Bronson Crocker Howard (October 7, 1842 – August 4, 1908) was an American dramatist.

==Biography==
Howard was born in Detroit where his father Charles Howard was Mayor in 1849. He prepared for college at New Haven, Conn., but instead of entering Yale he turned to Journalism in New York City. From 1867 to 1872 he worked on several newspapers, among them the Evening Mail and the Tribune. As early as 1864 he had written a dramatic piece (Fantine) which was played in Detroit. His first important play was Saratoga, produced by Augustin Daly in 1870. It was very successful and became the first of a long series of pieces which gave Howard a leading position among American playwrights.

He married a sister of Sir Charles Wyndham, the English actor, and he had homes in New Rochelle, New York and London, England where some of his plays were no less popular than in America. Bronson Howard was a member of the American Academy of Arts and Letters.

The English newspaper The Yorkshire Evening Post reported in 1894: Mr Bronson Howard, the American playwright, calls the first stage of his work, "the smoking stage." He smokes for weeks, even months, only making notes.

He died, aged 65, in Avon-by-the-Sea, New Jersey, where he had gone to regain his strength.

==Works==
Among his other best-known plays are:
- The Banker's Daughter (1878)
- Old Love Letters (1878)
- Young Mrs.
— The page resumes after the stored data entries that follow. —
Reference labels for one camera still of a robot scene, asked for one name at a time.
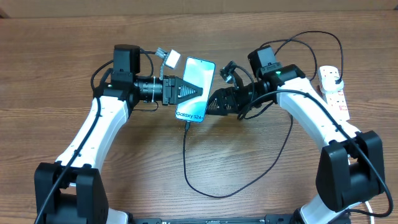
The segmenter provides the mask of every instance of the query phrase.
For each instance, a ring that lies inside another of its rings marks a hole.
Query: power strip
[[[349,120],[347,102],[343,92],[344,82],[336,84],[336,80],[340,77],[338,69],[329,65],[321,66],[318,77],[323,100],[330,105],[340,119]]]

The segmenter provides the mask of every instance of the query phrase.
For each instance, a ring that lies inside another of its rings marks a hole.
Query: blue smartphone screen
[[[197,96],[177,105],[175,117],[185,121],[202,122],[205,119],[207,101],[213,82],[216,65],[202,59],[187,58],[183,80],[203,89]]]

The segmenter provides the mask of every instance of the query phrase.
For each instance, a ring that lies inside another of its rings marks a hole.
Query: wooden surface
[[[393,10],[398,0],[0,0],[11,18]]]
[[[327,30],[341,39],[350,123],[382,137],[387,184],[398,202],[397,21],[397,11],[0,20],[0,223],[32,223],[35,168],[53,162],[74,138],[91,106],[91,74],[112,58],[113,45],[173,48],[184,58],[214,61],[218,68],[234,60],[249,69],[249,52],[303,30]],[[315,49],[319,65],[340,67],[333,38],[307,34],[300,39]],[[278,59],[313,73],[312,56],[301,45],[288,44]],[[160,60],[154,63],[158,68]],[[166,71],[182,72],[183,63]],[[141,75],[148,73],[143,59]],[[226,86],[216,75],[212,91]],[[134,112],[116,136],[102,171],[112,208],[136,217],[259,217],[292,213],[316,195],[320,154],[297,122],[279,162],[257,183],[231,198],[198,195],[183,178],[184,123],[174,118],[174,109]],[[240,188],[272,164],[288,127],[287,113],[276,106],[250,121],[206,117],[188,134],[189,179],[210,194]],[[371,205],[385,211],[385,195]],[[397,223],[398,213],[376,221]]]

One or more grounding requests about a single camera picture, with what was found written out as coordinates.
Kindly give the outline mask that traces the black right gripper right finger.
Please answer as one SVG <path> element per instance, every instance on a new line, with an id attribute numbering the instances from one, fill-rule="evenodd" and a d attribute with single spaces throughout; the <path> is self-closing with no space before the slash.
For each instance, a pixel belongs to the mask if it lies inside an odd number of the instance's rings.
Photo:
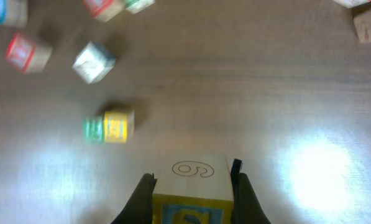
<path id="1" fill-rule="evenodd" d="M 231 182 L 234 195 L 232 224 L 271 224 L 264 214 L 247 174 L 241 172 L 242 161 L 234 159 Z"/>

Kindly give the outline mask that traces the green R block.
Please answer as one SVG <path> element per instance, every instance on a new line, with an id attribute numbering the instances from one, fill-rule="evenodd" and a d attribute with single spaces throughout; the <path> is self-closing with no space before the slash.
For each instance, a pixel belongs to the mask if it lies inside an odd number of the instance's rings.
<path id="1" fill-rule="evenodd" d="M 83 122 L 83 136 L 90 142 L 104 142 L 104 121 L 102 116 L 87 118 Z"/>

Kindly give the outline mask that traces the yellow S block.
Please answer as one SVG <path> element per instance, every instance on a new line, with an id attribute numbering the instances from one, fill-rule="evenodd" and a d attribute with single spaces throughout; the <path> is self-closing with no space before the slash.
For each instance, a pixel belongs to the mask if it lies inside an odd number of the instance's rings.
<path id="1" fill-rule="evenodd" d="M 134 110 L 107 111 L 103 124 L 104 142 L 126 143 L 134 133 Z"/>
<path id="2" fill-rule="evenodd" d="M 230 223 L 234 196 L 225 156 L 167 157 L 152 200 L 154 223 Z"/>

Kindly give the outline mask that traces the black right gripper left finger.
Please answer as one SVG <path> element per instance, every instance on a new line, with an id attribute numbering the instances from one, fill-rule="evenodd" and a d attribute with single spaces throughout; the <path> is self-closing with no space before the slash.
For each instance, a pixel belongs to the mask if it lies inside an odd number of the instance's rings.
<path id="1" fill-rule="evenodd" d="M 156 183 L 153 174 L 144 174 L 124 208 L 111 224 L 152 224 L 152 194 Z"/>

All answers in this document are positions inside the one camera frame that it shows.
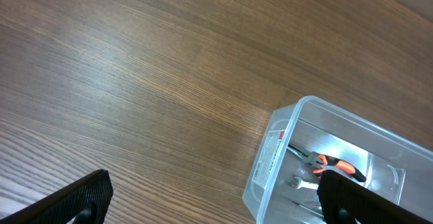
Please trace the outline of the clear plastic container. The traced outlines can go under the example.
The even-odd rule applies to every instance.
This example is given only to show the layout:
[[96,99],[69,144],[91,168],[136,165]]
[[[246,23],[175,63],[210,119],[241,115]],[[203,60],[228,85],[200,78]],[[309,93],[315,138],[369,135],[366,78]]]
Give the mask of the clear plastic container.
[[322,223],[328,171],[432,219],[431,151],[315,96],[274,111],[242,199],[257,223]]

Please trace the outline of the orange black needle-nose pliers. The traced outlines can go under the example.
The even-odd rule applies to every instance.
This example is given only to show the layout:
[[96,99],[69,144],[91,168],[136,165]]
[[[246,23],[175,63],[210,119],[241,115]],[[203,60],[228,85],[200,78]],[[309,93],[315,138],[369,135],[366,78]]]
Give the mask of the orange black needle-nose pliers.
[[366,182],[367,178],[364,174],[351,163],[328,156],[326,154],[319,154],[316,152],[310,152],[304,148],[298,147],[297,145],[288,145],[287,150],[293,155],[297,156],[301,162],[313,168],[313,174],[316,177],[321,177],[322,173],[325,172],[327,166],[343,170],[346,174],[358,182]]

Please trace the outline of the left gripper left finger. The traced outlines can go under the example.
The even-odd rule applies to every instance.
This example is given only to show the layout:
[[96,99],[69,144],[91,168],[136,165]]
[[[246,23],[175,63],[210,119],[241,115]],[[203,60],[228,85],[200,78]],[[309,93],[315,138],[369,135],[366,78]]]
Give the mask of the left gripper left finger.
[[109,172],[99,169],[3,218],[1,223],[103,223],[113,194]]

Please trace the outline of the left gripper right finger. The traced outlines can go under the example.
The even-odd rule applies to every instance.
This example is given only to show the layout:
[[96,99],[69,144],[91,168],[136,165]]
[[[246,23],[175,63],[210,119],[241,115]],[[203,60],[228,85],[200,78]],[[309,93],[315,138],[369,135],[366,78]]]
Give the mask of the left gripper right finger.
[[431,224],[335,171],[323,172],[317,195],[326,223]]

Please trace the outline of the silver socket wrench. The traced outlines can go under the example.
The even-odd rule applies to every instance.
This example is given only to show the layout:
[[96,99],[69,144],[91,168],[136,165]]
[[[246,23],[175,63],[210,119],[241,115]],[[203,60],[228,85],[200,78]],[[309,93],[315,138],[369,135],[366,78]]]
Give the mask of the silver socket wrench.
[[292,186],[294,189],[306,188],[306,189],[317,190],[319,187],[319,184],[314,183],[314,182],[304,181],[300,177],[295,176],[290,181],[290,186]]

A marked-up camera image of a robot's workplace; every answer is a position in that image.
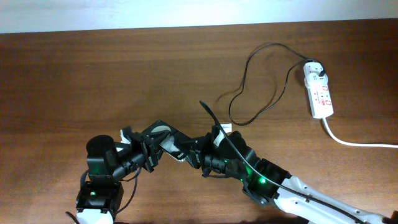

Winthrop (1882)
- One of our Girls (1885)
- The Henrietta (1887; revived in 1913 as The New Henrietta)
- Shenandoah (1889)
- Aristocracy (1892)

In 1899 he collaborated with Brander Matthews in Peter Stuyvesant.

- The Social Pirates, series of stories adapted into a film series

==Literature==
- Moses, M.J. (1911). The American Dramatist. Boston: Little, Brown & Company.